*** Block opens ***

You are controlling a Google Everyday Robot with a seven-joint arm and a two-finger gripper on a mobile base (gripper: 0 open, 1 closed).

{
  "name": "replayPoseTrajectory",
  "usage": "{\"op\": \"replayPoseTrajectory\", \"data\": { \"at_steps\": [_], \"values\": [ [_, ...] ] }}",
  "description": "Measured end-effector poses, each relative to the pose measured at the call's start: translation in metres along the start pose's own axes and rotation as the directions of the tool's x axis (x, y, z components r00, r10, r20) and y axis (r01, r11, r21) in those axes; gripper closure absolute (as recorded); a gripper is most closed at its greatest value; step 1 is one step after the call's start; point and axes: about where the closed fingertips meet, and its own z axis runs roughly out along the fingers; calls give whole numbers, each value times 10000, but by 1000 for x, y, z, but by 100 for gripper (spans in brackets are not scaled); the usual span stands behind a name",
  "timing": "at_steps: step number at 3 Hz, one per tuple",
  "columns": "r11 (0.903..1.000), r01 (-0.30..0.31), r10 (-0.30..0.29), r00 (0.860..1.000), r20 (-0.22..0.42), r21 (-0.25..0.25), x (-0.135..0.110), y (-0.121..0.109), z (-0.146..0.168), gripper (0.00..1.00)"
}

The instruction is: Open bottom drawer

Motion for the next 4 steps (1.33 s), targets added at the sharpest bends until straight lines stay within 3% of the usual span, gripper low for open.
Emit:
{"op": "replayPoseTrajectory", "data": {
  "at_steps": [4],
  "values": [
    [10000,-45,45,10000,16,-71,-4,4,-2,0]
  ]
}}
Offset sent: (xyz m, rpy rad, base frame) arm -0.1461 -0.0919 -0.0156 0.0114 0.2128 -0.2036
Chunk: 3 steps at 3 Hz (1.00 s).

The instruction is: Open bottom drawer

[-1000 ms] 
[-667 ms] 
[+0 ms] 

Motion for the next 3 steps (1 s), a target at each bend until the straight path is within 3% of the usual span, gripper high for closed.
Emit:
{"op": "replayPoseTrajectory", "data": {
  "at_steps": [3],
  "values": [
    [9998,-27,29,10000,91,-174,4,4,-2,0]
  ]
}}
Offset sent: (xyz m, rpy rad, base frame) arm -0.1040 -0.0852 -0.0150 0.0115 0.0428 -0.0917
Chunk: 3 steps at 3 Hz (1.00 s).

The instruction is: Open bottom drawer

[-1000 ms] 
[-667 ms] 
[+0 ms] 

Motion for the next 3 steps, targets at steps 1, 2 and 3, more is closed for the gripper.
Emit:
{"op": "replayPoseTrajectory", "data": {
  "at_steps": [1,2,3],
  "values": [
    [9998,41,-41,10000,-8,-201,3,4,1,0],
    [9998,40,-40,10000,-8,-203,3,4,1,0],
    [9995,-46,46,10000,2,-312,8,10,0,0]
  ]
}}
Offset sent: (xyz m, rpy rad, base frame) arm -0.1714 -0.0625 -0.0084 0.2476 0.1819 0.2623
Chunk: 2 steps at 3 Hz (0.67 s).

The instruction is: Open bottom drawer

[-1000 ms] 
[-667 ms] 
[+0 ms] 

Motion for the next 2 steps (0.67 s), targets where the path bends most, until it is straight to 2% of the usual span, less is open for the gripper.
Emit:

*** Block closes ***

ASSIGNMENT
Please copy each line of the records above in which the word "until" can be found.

RESULT OF THIS EXERCISE
Motion for the next 4 steps (1.33 s), targets added at the sharpest bends until straight lines stay within 3% of the usual span, gripper low for open.
Motion for the next 3 steps (1 s), a target at each bend until the straight path is within 3% of the usual span, gripper high for closed.
Motion for the next 2 steps (0.67 s), targets where the path bends most, until it is straight to 2% of the usual span, less is open for the gripper.

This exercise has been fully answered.